What changes is what the model sees. Instead of 6K tokens of aggressively compressed context with lossy extractive synthesis, the model gets up to 25K tokens of rich, minimally compressed context:
- Full neuron search results instead of top-3 truncated.
- Complete conversation history instead of last-4-turns.
- Entire graph memory neighborhoods instead of 5 surface nodes.
- Uncompressed partner knowledge with full examples.
And the stable prefix -- the 2,600 tokens that define who the agent is, what it can do, and how it should behave -- never burns inference compute. It is computed once and pinned.
The Deeper Point
There is a broader design pattern here. GPU memory systems are evolving toward the same tiered architecture that operating systems have used for decades: fast cache (SRAM / VRAM), main memory (DRAM / DDR5), and disk (SSD / recompute). The hardware gives you the tiers; the software has to decide what lives where.
The traditional approach in LLM serving treats KV cache as an opaque, flat buffer managed entirely by the inference engine. The application above it -- the context pipeline, the memory graph, the agent framework -- has no visibility into or control over what is cached, what is evicted, and what is recomputed.
What we built collapses that boundary. The context pipeline knows that axioms are pinned in VRAM blocks 0-12. The memory graph knows that 47 relevant nodes are pre-staged in DDR5 blocks 8,000-8,750. The tier manager knows that promoting a memory from WorkingMemory to the system prompt should also warm the corresponding KV blocks from DDR5. The GPU cache is no longer opaque -- it is a participant in the semantic memory hierarchy.

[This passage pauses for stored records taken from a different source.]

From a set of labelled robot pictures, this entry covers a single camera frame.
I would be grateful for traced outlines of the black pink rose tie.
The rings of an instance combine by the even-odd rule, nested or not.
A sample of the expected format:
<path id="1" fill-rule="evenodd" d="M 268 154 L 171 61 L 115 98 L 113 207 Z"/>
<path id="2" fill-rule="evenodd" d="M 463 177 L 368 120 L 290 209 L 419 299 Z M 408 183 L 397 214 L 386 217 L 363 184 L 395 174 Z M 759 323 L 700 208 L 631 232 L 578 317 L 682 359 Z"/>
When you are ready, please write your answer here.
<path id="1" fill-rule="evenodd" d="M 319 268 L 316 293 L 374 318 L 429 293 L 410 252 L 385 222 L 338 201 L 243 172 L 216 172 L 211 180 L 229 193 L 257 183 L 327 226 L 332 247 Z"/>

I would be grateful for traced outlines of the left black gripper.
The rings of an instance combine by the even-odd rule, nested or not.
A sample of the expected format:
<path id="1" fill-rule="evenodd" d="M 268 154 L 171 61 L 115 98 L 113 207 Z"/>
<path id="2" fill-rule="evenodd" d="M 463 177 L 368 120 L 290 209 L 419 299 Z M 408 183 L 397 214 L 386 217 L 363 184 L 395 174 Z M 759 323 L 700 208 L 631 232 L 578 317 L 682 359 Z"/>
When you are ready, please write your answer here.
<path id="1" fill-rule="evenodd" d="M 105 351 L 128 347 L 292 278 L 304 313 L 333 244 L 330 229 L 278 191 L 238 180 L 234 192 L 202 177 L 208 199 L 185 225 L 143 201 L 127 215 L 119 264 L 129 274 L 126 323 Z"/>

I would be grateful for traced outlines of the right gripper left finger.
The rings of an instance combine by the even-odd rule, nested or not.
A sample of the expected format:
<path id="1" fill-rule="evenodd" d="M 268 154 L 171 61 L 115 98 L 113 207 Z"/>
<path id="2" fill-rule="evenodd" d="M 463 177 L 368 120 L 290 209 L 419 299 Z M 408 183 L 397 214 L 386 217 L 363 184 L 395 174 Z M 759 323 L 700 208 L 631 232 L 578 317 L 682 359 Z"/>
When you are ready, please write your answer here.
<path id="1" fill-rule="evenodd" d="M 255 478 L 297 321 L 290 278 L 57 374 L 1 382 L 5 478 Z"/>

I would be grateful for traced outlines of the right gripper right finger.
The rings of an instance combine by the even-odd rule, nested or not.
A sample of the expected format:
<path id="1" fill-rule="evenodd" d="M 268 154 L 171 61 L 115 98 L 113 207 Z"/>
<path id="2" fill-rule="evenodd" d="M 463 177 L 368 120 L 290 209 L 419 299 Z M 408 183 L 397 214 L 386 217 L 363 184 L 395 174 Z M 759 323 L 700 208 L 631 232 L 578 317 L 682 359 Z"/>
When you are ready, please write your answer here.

This is not novel in concept. CPU caches have had quality-of-service annotations for years. NUMA-aware allocators give applications control over memory placement. What is novel is applying these ideas to LLM inference, where the "memory" is the model's attention context and the "application" is an agent framework that knows which memories matter.
Code
All five components are in lib/gpu/turboquant/:
| File | What |
|---|---|
block_metadata.py | BlockMetadataTable + PrefixPinManager |
graph_block_reserver.py | GraphBlockReserver + ReservationResult |
cache_aware_context.py | CacheAwareContextPipeline + CacheState |
tier_cache_bridge.py | TierCacheBridge (OODA -> GPU cache) |
strata_shadow.py | StrataCacheShadow (crash recovery via Strata) |
vllm_custom_backend.py | TQGPUCache with 5D layout (existing) |
Entry points via lib.gpu.turboquant:
from lib.gpu.turboquant import (
get_block_metadata_table,
get_prefix_pin_manager,
get_graph_block_reserver,
get_cache_aware_pipeline,
get_tier_cache_bridge,
get_strata_cache_shadow,
)
The components are designed to degrade gracefully. If the TQ cache is not running (CPU inference, Ollama, cloud API), all methods return empty results and the pipeline falls through to the existing build_system_message() with the original token budgets. No code changes are required upstream. The integration is purely additive.
What Is Next
Two directions:
-
Attention-score-based eviction: the
last_attendedfield inBlockMetais populated but not yet used for eviction decisions. The plan is to instrument the Triton kernel to export per-block attention norms, then use them to identify blocks the model is not attending to. Low-attention blocks get spilled even if their semantic importance is high -- if the model is not looking at it, it does not matter how important we think it is. -
Semantic prefetch:
GraphBlockReservercurrently allocates cold blocks reactively (after the query). The next step is hooking into the speculative prefetch system -- when the user starts typing, NanoGPT predicts the likely intent, and the reserver pre-stages relevant graph neighborhoods in DDR5 before the query arrives. By the time the model needs those memories, they are already warm.
The GPU gave us the tiers. The math gave us the compression. The bridge gives us the semantics. Now we have a memory system.